Emotional intelligence (EI) or emotional quotient (EQ) is the capacity of individuals to recognize their own, and other people’s emotions, to discriminate between different feelings and label them appropriately, and to use emotional information to guide thinking and behaviour. (1)

One of the ways to test for EQ is the Mayer-Salovey-Caruso Emotional Intelligence Test (MSCEIT) which is based on a series of emotion-based problem-solving items. (2.3) Some learned people do not believe EQ is measurable and any testing is fallible.

An easier way to test accurately in my view is to just go into a public place and people watch – or Aldi –it’s cheaper, easier – not as scientifically accurate but probably still on the money. Women often appear much better at this and perhaps possess the skill genetically. But within that broad generalisation it is not dissimilar to IQ in the way some people have lots of it, some have none and most are in the middle somewhere. And similarly to people with a very high IQ though who can rarely relate with people with low IQ, the same applies to EQ – If you have a very high EQ, people with low EQ probably annoy you immensely.

 

For Example – There is a guy in front of me at the doctor right now watching utube on his phone, quite loudly. He is totally unaware of anyone’s proximity and how they might be feeling emotionally or physically. There is a good chance they are not their best based on the location. He continues and then he starts talking on his phone, with a cold, sniffing loudly.

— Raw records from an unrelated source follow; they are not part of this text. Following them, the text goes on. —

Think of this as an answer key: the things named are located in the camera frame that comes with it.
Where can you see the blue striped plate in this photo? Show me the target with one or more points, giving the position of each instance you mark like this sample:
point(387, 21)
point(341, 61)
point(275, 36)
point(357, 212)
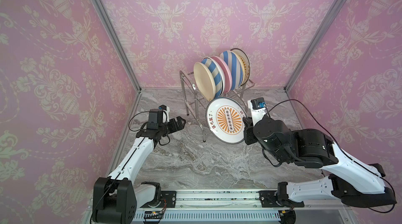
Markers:
point(217, 73)
point(230, 58)

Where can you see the blue striped plate back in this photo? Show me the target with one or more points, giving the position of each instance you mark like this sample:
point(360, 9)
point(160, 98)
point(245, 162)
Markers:
point(217, 73)

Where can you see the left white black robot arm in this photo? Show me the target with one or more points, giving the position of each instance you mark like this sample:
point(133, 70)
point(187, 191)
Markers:
point(115, 199)

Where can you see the cream plate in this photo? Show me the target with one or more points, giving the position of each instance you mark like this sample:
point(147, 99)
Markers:
point(204, 81)

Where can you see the sunburst plate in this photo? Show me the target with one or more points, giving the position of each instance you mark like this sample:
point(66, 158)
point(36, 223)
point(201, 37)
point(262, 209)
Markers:
point(248, 65)
point(225, 120)

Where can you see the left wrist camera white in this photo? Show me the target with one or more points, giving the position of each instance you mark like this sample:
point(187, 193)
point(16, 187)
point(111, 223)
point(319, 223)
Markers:
point(166, 111)

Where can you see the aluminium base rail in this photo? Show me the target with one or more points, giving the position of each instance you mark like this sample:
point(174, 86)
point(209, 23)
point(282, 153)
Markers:
point(242, 206)

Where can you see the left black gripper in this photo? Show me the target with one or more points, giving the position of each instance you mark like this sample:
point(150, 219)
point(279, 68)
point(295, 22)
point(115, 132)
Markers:
point(175, 127)

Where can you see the steel two-tier dish rack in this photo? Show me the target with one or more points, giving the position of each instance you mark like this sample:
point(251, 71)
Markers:
point(196, 104)

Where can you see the pink plate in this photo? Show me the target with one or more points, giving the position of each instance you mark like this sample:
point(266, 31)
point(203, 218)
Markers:
point(226, 74)

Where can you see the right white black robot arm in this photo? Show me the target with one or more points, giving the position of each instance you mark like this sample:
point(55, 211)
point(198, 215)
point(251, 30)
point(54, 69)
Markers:
point(354, 183)

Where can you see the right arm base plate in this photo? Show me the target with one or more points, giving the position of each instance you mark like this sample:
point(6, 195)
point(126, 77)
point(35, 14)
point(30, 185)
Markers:
point(268, 199)

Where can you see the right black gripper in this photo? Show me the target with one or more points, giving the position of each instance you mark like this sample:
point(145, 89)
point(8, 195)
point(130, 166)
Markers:
point(251, 131)

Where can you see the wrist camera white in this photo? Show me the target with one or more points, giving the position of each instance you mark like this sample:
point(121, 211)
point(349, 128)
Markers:
point(166, 111)
point(258, 109)

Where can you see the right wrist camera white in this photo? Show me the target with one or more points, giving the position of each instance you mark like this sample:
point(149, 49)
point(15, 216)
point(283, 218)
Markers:
point(258, 109)

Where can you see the blue striped plate front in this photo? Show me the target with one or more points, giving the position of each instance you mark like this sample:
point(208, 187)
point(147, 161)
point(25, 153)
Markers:
point(230, 58)

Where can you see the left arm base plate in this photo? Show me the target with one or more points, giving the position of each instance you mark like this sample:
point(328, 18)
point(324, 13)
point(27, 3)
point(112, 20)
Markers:
point(166, 198)

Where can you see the yellow bear plate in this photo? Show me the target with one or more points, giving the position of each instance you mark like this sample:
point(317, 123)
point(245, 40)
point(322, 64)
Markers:
point(241, 67)

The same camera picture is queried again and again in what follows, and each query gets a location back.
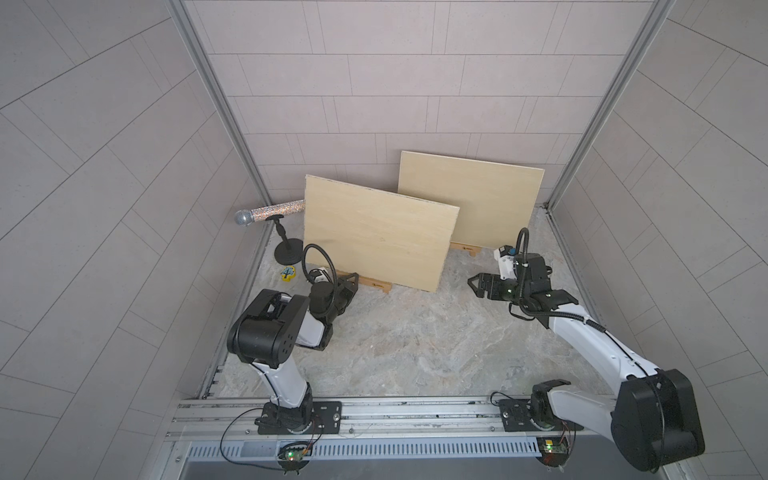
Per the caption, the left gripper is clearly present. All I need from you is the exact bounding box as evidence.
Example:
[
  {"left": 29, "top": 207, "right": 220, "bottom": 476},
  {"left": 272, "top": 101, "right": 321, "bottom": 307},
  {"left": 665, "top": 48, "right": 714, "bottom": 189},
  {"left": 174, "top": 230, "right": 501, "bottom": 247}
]
[{"left": 322, "top": 273, "right": 358, "bottom": 327}]

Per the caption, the wooden easel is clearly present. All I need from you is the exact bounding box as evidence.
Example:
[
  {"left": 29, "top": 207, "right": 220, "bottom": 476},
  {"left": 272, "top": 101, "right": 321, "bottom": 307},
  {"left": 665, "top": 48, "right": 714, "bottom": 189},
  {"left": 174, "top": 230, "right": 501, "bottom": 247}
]
[
  {"left": 450, "top": 242, "right": 482, "bottom": 257},
  {"left": 339, "top": 272, "right": 392, "bottom": 294}
]

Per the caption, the plywood board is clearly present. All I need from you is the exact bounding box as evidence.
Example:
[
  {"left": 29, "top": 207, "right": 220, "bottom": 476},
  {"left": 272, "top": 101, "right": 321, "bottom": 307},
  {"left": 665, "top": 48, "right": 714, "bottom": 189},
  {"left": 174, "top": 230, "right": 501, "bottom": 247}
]
[
  {"left": 398, "top": 151, "right": 544, "bottom": 248},
  {"left": 304, "top": 175, "right": 460, "bottom": 292}
]

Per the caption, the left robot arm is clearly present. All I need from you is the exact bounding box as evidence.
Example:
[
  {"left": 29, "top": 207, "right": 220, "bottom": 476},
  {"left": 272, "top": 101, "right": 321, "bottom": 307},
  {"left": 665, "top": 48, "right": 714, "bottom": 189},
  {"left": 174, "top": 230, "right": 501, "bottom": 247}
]
[{"left": 226, "top": 243, "right": 360, "bottom": 433}]

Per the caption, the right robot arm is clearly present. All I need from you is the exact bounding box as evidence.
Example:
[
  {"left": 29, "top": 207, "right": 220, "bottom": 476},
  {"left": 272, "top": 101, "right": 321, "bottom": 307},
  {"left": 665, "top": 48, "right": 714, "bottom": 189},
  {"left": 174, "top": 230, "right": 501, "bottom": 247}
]
[{"left": 467, "top": 228, "right": 706, "bottom": 473}]

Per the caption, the small yellow toy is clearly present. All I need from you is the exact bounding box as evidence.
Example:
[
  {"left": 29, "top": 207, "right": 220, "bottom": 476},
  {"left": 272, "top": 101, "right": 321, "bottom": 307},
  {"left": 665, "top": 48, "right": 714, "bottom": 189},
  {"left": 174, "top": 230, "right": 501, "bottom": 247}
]
[{"left": 280, "top": 265, "right": 297, "bottom": 282}]

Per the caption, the black microphone stand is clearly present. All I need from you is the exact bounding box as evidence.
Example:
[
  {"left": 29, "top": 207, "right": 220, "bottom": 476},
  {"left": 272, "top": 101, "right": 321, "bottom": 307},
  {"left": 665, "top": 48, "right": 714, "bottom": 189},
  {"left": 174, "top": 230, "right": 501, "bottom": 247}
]
[{"left": 266, "top": 214, "right": 304, "bottom": 266}]

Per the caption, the glitter microphone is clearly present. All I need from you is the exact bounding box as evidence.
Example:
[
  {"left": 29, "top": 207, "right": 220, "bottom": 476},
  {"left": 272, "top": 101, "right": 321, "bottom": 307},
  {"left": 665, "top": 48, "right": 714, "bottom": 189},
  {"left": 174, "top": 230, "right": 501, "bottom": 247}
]
[{"left": 234, "top": 200, "right": 305, "bottom": 226}]

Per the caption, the left circuit board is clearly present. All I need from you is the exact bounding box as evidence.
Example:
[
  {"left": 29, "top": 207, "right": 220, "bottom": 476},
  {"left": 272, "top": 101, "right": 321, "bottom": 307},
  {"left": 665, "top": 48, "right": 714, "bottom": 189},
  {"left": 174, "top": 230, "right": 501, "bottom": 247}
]
[{"left": 277, "top": 442, "right": 312, "bottom": 474}]

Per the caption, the circuit board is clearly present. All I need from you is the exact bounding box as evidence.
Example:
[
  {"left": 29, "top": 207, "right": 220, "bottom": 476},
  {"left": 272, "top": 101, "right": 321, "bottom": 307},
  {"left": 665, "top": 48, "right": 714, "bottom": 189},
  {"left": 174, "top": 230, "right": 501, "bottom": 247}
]
[
  {"left": 277, "top": 442, "right": 312, "bottom": 474},
  {"left": 536, "top": 437, "right": 570, "bottom": 468}
]

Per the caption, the right circuit board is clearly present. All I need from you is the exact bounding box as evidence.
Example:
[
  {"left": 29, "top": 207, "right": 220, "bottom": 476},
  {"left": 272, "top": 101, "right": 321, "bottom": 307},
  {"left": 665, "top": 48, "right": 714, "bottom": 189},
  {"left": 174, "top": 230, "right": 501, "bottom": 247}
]
[{"left": 536, "top": 437, "right": 570, "bottom": 468}]

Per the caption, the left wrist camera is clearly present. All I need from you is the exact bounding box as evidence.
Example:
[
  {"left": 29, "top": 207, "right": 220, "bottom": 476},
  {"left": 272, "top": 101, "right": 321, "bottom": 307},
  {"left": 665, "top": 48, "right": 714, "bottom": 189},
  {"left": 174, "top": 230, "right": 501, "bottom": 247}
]
[{"left": 310, "top": 268, "right": 333, "bottom": 283}]

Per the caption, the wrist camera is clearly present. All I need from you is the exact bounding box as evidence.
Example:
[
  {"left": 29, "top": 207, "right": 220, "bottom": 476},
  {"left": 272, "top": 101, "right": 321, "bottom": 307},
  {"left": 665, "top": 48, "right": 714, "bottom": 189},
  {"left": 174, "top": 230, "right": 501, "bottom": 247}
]
[
  {"left": 310, "top": 268, "right": 333, "bottom": 283},
  {"left": 494, "top": 245, "right": 517, "bottom": 280}
]

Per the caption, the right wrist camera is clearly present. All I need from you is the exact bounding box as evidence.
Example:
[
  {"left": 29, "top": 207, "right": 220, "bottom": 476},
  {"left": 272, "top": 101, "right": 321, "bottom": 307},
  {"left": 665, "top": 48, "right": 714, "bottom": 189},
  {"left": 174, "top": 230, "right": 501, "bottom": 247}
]
[{"left": 494, "top": 245, "right": 517, "bottom": 280}]

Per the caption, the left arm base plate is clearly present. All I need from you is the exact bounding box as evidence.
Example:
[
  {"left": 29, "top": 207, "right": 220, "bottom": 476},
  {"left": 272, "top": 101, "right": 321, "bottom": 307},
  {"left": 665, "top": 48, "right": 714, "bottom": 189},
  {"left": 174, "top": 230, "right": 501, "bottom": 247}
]
[{"left": 254, "top": 401, "right": 343, "bottom": 435}]

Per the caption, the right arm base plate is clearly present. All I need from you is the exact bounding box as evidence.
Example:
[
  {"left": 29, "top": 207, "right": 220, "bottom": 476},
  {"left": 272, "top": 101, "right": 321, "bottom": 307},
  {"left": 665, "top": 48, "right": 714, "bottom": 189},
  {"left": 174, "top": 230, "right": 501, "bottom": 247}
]
[{"left": 492, "top": 397, "right": 584, "bottom": 433}]

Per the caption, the aluminium mounting rail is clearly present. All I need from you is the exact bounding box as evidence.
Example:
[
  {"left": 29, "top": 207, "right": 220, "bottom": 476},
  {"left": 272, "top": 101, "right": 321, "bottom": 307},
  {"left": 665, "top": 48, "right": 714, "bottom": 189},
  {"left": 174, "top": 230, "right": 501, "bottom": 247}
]
[{"left": 148, "top": 393, "right": 640, "bottom": 479}]

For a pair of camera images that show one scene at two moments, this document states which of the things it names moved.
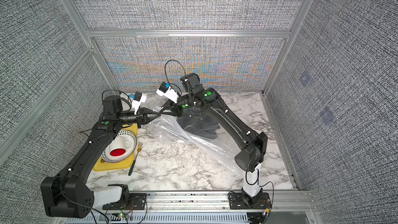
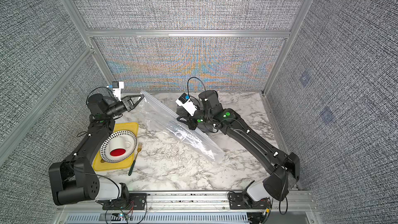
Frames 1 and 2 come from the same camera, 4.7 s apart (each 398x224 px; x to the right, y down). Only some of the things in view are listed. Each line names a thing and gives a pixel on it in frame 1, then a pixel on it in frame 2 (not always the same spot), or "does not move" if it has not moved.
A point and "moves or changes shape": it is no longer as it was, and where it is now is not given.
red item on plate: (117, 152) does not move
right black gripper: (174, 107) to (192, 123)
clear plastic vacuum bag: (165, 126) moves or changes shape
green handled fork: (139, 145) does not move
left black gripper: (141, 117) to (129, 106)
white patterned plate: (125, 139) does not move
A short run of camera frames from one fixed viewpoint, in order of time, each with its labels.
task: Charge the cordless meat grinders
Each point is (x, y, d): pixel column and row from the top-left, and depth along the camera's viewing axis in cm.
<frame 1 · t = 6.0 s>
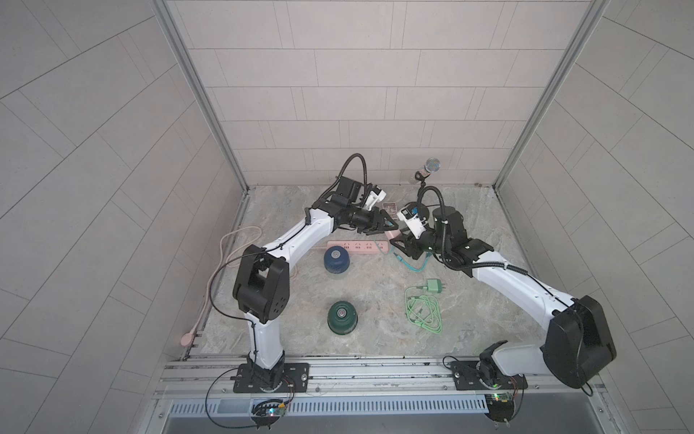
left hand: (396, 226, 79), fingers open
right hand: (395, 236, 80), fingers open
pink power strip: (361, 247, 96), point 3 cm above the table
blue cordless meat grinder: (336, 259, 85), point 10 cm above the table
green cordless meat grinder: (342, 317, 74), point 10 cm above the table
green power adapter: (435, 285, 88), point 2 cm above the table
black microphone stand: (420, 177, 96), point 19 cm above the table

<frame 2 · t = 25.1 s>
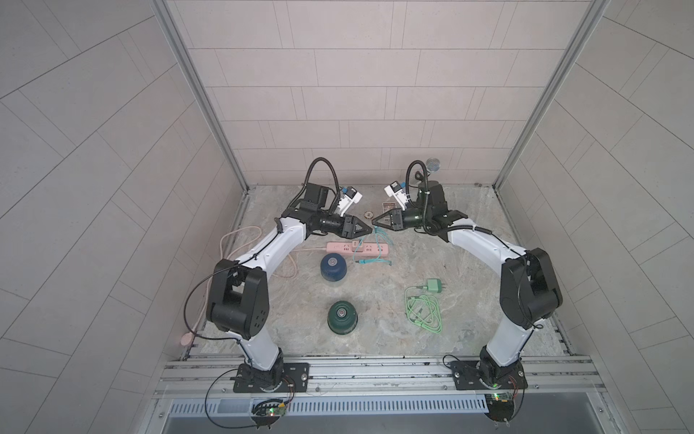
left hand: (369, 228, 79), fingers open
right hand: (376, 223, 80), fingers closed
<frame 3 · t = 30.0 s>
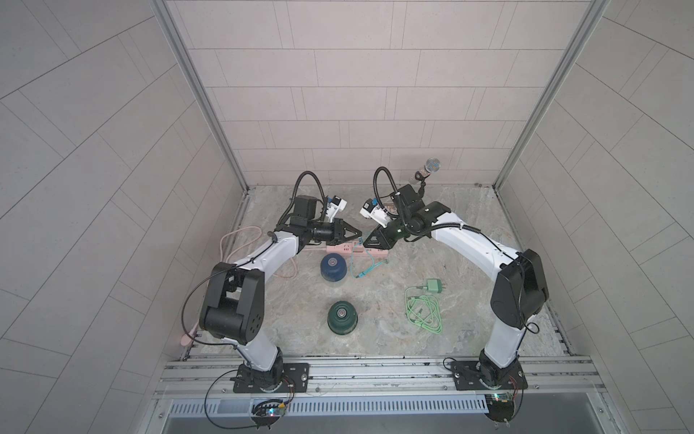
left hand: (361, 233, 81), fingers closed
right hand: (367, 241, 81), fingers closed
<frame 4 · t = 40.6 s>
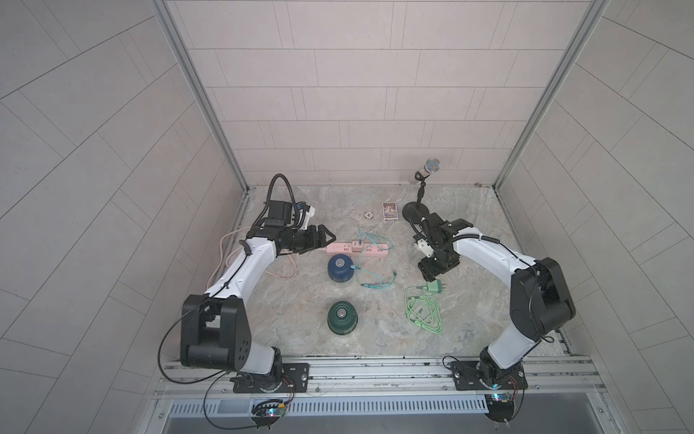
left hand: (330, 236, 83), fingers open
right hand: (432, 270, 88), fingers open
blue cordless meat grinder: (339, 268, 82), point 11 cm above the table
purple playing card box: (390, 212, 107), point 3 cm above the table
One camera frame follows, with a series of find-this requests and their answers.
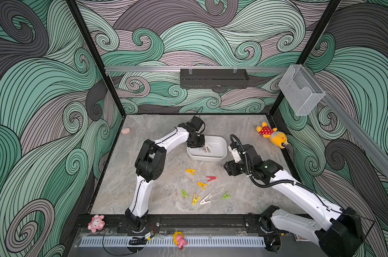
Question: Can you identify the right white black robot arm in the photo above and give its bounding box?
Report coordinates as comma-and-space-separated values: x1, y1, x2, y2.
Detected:
224, 142, 364, 257

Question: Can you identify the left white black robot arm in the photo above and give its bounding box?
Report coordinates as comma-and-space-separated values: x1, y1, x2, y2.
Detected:
125, 116, 205, 231

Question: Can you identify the white plastic storage box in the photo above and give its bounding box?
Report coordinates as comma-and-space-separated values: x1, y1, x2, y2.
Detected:
186, 136, 228, 162

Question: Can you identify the card box with picture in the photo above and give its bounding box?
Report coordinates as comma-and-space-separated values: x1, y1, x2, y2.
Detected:
294, 235, 309, 242

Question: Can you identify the yellow bear plush toy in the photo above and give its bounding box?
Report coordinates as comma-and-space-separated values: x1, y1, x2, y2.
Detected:
256, 122, 289, 149

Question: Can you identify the red clothespin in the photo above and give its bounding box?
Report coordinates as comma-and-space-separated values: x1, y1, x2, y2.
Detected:
206, 176, 217, 182

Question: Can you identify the yellow orange clothespin middle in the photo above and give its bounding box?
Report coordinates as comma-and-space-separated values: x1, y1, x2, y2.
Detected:
197, 182, 208, 191

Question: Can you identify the white clothespin lower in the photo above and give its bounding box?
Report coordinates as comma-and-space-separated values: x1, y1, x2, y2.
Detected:
200, 193, 211, 205

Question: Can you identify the small pink eraser blob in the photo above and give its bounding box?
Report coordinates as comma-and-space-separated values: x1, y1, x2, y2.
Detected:
121, 127, 131, 135

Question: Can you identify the pink yellow flower toy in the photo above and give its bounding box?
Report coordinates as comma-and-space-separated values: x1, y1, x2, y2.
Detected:
173, 231, 188, 250

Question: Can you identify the pink pig toy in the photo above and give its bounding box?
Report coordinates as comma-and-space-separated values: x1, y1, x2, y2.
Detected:
88, 214, 105, 233

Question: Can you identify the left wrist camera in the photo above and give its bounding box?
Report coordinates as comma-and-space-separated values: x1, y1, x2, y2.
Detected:
189, 116, 204, 132

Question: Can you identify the black wall-mounted tray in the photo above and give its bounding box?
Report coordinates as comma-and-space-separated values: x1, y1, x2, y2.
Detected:
180, 68, 250, 90

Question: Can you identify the clear acrylic wall holder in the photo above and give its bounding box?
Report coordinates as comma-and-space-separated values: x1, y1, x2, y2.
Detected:
279, 64, 326, 116

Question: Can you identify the white slotted cable duct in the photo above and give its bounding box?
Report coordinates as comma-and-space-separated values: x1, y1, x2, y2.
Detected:
79, 236, 266, 248

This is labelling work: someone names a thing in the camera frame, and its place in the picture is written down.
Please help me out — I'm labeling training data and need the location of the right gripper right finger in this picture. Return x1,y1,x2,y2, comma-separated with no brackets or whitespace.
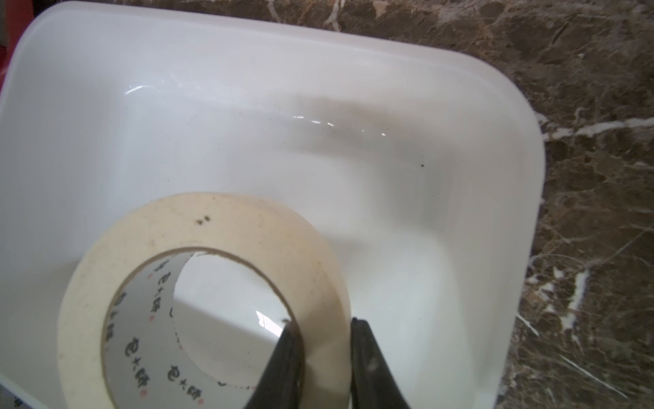
351,318,409,409

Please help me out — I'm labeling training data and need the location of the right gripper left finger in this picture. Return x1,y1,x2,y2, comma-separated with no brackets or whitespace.
245,321,305,409

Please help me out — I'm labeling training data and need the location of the beige masking tape roll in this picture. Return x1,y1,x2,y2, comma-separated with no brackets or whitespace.
57,193,351,408

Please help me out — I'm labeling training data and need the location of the red polka dot toaster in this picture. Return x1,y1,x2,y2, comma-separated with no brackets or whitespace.
1,0,35,85

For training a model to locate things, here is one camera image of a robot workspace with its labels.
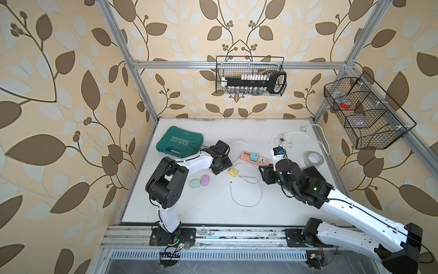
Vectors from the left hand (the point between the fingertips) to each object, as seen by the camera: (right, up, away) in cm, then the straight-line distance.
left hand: (226, 164), depth 93 cm
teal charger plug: (+15, +4, 0) cm, 16 cm away
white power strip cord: (+36, +12, +12) cm, 40 cm away
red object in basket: (+57, +31, -13) cm, 66 cm away
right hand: (+16, +2, -18) cm, 25 cm away
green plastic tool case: (-28, +11, +9) cm, 31 cm away
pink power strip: (+11, +4, +5) cm, 13 cm away
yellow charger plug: (+4, -4, -4) cm, 6 cm away
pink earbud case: (-12, -9, 0) cm, 15 cm away
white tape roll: (+48, 0, +3) cm, 48 cm away
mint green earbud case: (-17, -10, -3) cm, 20 cm away
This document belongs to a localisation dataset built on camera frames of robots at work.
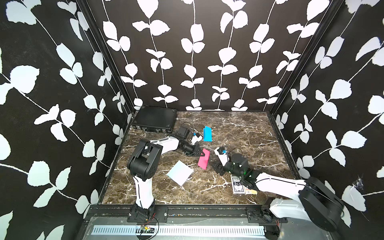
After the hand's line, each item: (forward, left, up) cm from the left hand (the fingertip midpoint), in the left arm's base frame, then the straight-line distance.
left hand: (205, 153), depth 89 cm
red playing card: (-26, -17, +12) cm, 33 cm away
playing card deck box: (-18, -17, -5) cm, 25 cm away
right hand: (-5, -3, +4) cm, 7 cm away
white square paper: (-9, +15, -8) cm, 19 cm away
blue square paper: (+19, -4, -7) cm, 21 cm away
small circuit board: (-36, +31, -8) cm, 48 cm away
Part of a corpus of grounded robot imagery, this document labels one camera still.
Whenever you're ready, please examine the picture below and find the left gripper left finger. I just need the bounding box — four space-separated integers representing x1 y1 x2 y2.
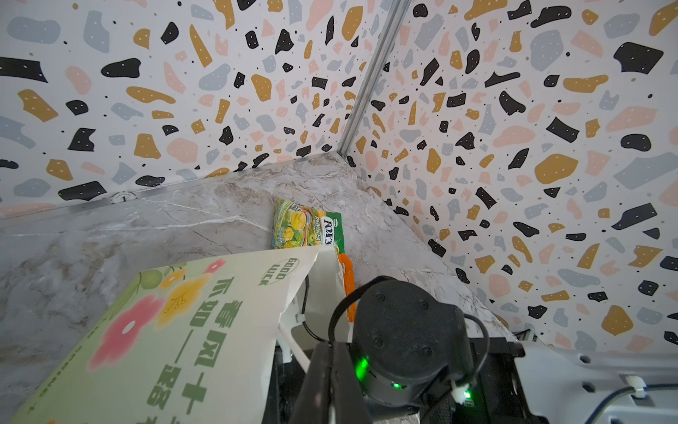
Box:
290 342 332 424

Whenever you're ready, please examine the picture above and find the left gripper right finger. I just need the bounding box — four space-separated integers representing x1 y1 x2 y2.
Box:
331 342 373 424

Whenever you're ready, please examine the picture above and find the pink orange Fox's candy bag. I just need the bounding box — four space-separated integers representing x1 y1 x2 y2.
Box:
338 254 357 323

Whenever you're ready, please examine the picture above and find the white paper bag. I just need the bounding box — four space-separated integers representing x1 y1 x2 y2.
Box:
13 247 344 423

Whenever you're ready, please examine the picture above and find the yellow green Fox's candy bag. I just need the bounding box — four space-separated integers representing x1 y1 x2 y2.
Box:
271 199 345 254

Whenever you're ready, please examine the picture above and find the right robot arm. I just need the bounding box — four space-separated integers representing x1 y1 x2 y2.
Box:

I know how he is feeling but he has absolutely no idea I am even there – let alone how I am feeling – not that he needs to know about my life, but anyone with high EQ has their radar up around others. Strangely enough I rarely meet people with high EQ in the reception at Doctors Surgeries. Not sure if they are employed because they are not tuned in or they become indifferent after some time in their job.

 

Now, if I was here with my mother, she would not have been annoyed at all. She would not have understood my increasing anxiety and it would not have bothered her at all. If I was here with my partner he would have ‘got it’ but it wouldn’t have annoyed him, he would recognise it as rudeness but not taken it on board.  If I was here with my two sons, one would totally get it, the other would be doing the same but louder.

 

To explain EQ another way – You go to a sporting event, you buy great seats, you get there early, you have everything you need, and then, just before kickoff, a young lady decides to stand up. She is right between you and the score board. People with high EQ just would not DO that. They are so focused on the fact that there are 80,000 people at the stadium – all who have paid for tickets, all who are excited and this may be a once in a lifetime opportunity for them, that they would do anything to ensure they do not hinder that moment. High EQ’ers would lie on the floor rather than block someone’s view. Not emotional? Go to a footy game and see if you can find any emotion…

 

EQ’ers will never jump a queue, never take the best seat, always ensure their guests are comfortable, will always put their needs last, they are great party hosts, event organisers, wedding planners, and are disturbingly self critical.

 

If you don’t want anyone to ask questions about your well being when you are upset,  don’t go near the high EQ’er because they will know something is wrong. They will continue until they find out what it is and how they can help. They will empathise and do anything they can to remove your pain.

 

They will often over-react to a real or perceived slight as they are so tuned in they can mistakenly believe a restrained person is holding back or snubbing them and take it personally.

 

High EQ’ers know their limitations, are aware of their over-sensitivity to their own and others emotional well being, but to limit themselves is to fail others. Watch them at a party, they are genuinely interested in the people they are talking to – they care and want to feel something for them. Or if you are on the opposite end of the scale, you can leave a party and know nothing more about the people who attended than when you arrive.

 

So whether you carry on, blissfully unaware of the hundreds of people you have affronted or are carrying the burden of carefully avoiding hurting anyone, we are all important and the world needs us. Whatever your EQ, it won’t hurt to tune in a little more sometimes, it could make someone’s day or change their world.

  1. a b Coleman, Andrew (2008). A Dictionary of Psychology (3 ed.). Oxford University Press. ISBN 9780199534067.
  2. a b c Salovey, P; Grewal, D (2005). “The Science of Emotional Intelligence”. Current Directions in Psychological Science
  1. Mayer, J.D.; Salovey, P.; Caruso, D.R.; Sitarenios, G. (2003). “Measuring emotional intelligence with the MSCEIT V2.0”. Emotion3: 97–105.